Long Cast Advisers Q3 2025 Commentary
Dear Partners & Friends:
I hope this finds you well and enjoying the week of Thanksgiving vibe and the crisp November air. For the 3Q25 quarter (ended September 30, 2025), cumulative net returns improved 4%. Year to date cumulative net returns through quarter-end remain slightly negative and significantly trail the related indices. Since inception in November 2015 through quarter end, LCA has returned a cumulative 266% net of fees, or 14% CAGR. As a backdrop to returns, on a cumulative net basis since inception, we comfortably exceed three widely used representative indices for passive small company investing: The Russell 2000 Index, the iShares US MicroCap ETF and the iShares SmallCap EAFE (ex-N. Am) ETF. Past performance is no guarantee of future results. Individual account returns may vary.
Long Cast exists to provide long-term, and patient, investing in well-researched and well-understood small- and micro-cap companies that can grow over time, with an eye on returning 15% annualized (aka“five year doubles”). Our clients are educated investors who want an alternative to the indices, which are overly represented by unprofitable, speculative and occasionally scammy companies. That the small and micro-cap indices outperformed in 3Q25 on the strength of unprofitable, speculative and occasionally scammy companies is a sign of an“easy money” attitude that can ensnare investors in return chasing traps. I am grateful to have aligned clients who appreciate our long-term and differentiated strategy as well as our transparent and fee-flexible SMA platform.
Portfolio UpdateRSSS and MAMA were the biggest contributors to returns in 3Q25. PDEX and CCRD were the largest detractors. We monetized a large portion of our CCRD following its announced sale to Euronet Worldwide, and as a result there are substantial recognized portfolio gains this tax year, 99% of which are long term. If yours is a taxable account, please take note.
The decline in PDEX offered an opportunity to add to our position, and also offers some unique insights about small cap investing. Like some successful small companies, Pro-Dex has a high customer concentration, over 70% to a single customer. This causes concerns for sure, but for a small company, this is sometimes how they grow into big companies; we shouldn't fear the very thing that girds the foundations of success. A lot depends on the situation but to invest in this space, it's critical to understand a few layers deeper than the superficial.

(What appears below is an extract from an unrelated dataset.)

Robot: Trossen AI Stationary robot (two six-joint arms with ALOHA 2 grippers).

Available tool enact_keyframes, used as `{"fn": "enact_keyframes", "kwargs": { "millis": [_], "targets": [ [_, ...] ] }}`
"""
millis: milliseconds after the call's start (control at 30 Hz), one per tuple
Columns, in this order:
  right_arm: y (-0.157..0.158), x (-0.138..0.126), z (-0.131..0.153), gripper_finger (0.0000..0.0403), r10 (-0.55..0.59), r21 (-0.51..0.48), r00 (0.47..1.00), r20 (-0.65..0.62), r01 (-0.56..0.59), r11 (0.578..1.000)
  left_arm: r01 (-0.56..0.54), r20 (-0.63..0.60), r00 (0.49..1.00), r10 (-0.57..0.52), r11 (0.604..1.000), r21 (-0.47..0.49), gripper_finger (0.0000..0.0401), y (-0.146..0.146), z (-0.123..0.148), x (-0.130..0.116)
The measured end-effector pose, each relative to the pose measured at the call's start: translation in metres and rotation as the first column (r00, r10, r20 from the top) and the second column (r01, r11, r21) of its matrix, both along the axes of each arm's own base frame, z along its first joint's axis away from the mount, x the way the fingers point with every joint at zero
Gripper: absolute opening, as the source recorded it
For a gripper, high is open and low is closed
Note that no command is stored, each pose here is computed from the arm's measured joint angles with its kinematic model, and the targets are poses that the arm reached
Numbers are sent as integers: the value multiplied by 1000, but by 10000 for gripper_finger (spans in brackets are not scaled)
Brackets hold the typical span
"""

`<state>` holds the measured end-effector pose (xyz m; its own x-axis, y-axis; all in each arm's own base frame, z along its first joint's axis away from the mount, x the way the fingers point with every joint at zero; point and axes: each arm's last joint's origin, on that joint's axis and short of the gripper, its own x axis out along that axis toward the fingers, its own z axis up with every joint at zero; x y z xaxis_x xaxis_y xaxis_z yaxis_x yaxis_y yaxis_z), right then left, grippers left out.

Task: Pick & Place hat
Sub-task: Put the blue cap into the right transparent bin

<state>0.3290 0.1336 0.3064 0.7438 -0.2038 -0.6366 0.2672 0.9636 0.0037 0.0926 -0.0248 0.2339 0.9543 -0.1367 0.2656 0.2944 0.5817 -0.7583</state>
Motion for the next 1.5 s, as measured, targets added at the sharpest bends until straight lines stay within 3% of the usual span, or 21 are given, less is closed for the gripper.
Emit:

In this case, the customer is a tier one medical device company that has a long relationship with PDEX, which supplies a specialty orthopedic tool under a contract that expires in 2025. The contract has been renewed in previous years and there's little to suggest it won't be renewed again. However, announcements by Johnson and Johnson to spin off its DePuy Synthes orthopedics business, and Stryker's to sell its related spinal implant business, implies industry changes are afoot. I am no orthopedic med-device expert, but I think these actions infer that procedures are plateauing. Meanwhile, these and other companies are growing investments in robotic surgical platforms, which offer bigger scale to the winner and also addresses the underlying problem of the uneven distribution of orthopedic surgeons.
PDEX spoke to some of these issues when it released its 10Q, and indicated a raft of positive news: It is negotiating and anticipates a contract renewal with its largest client; it is concurrently pursuing an acquisition of an existing supplier“to help meet the expected increased demand currently being contemplated by our largest customer”; it is launching its own self-branded product in the CMT and thoracic verticals; it affirmed that its 2017 exclusive supply agreement with robotics startup Monogram will transfer to Zimmer Biomet, which acquired Monogram in October; and it detailed the gains it will book next quarter and possibly in the future if Monogram meets performance hurdles through 2030 (Monogram was founded by a former engineer from PDEX, which owned roughly 2M shares).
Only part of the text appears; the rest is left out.